**Requirement**
Look for the line containing "around the teal" in the listing below; from there, output every line exactly, the last one included.

**Records shown**
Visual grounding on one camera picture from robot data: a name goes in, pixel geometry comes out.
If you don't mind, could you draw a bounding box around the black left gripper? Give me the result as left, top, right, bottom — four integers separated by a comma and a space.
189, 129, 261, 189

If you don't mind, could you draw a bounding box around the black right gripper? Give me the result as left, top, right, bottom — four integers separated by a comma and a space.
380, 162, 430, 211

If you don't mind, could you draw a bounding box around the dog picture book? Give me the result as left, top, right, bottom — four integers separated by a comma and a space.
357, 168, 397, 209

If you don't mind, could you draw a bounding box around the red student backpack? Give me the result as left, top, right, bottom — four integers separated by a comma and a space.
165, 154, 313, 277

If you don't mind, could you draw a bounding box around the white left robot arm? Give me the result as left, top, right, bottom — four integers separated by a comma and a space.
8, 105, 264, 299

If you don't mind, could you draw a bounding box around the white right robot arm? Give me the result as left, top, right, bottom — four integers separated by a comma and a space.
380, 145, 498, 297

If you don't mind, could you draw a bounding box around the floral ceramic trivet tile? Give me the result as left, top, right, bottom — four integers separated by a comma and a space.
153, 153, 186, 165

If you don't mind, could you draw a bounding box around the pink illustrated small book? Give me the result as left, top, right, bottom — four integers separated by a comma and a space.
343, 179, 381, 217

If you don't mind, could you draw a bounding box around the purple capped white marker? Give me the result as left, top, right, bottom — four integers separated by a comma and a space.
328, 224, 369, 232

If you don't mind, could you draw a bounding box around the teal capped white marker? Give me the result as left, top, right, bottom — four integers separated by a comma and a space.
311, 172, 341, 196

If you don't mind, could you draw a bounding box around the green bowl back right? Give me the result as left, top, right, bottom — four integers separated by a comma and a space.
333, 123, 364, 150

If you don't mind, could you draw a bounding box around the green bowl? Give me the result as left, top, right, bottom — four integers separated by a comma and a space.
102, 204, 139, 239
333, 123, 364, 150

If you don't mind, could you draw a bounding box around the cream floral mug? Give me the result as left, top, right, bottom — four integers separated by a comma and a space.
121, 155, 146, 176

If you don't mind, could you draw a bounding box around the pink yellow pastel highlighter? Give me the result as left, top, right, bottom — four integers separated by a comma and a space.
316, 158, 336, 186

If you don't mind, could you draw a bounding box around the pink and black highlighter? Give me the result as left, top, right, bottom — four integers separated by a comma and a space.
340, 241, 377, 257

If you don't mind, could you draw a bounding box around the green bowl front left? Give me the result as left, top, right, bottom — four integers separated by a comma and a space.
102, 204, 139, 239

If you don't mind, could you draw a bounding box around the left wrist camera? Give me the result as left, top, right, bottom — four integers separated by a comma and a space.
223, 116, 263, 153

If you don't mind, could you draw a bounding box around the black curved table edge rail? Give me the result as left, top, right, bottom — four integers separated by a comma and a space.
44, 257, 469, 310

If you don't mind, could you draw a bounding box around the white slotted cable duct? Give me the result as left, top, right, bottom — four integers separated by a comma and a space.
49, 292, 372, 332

**Output of the exercise**
If you don't mind, could you draw a bounding box around the teal capped white marker? Give me the result as left, top, right, bottom — four integers separated by a comma and a space.
311, 172, 341, 196

If you don't mind, could you draw a bounding box around the green bowl back right? Give me the result as left, top, right, bottom — four integers separated by a comma and a space.
333, 123, 364, 150

If you don't mind, could you draw a bounding box around the green bowl? Give me the result as left, top, right, bottom — four integers separated by a comma and a space.
102, 204, 139, 239
333, 123, 364, 150

If you don't mind, could you draw a bounding box around the cream floral mug? Give me the result as left, top, right, bottom — four integers separated by a comma and a space.
121, 155, 146, 176

If you don't mind, could you draw a bounding box around the pink yellow pastel highlighter? Give me the result as left, top, right, bottom — four integers separated by a comma and a space.
316, 158, 336, 186

If you don't mind, could you draw a bounding box around the pink and black highlighter? Give me the result as left, top, right, bottom — four integers separated by a comma and a space.
340, 241, 377, 257

If you don't mind, could you draw a bounding box around the green bowl front left? Give me the result as left, top, right, bottom — four integers separated by a comma and a space.
102, 204, 139, 239

If you don't mind, could you draw a bounding box around the left wrist camera? Give me the result as left, top, right, bottom — four integers separated by a comma and a space.
223, 116, 263, 153

If you don't mind, could you draw a bounding box around the black curved table edge rail? Give me the result as left, top, right, bottom — four integers separated by a comma and a space.
44, 257, 469, 310

If you don't mind, could you draw a bounding box around the white slotted cable duct? Give me the result as left, top, right, bottom — four integers separated by a comma and a space.
49, 292, 372, 332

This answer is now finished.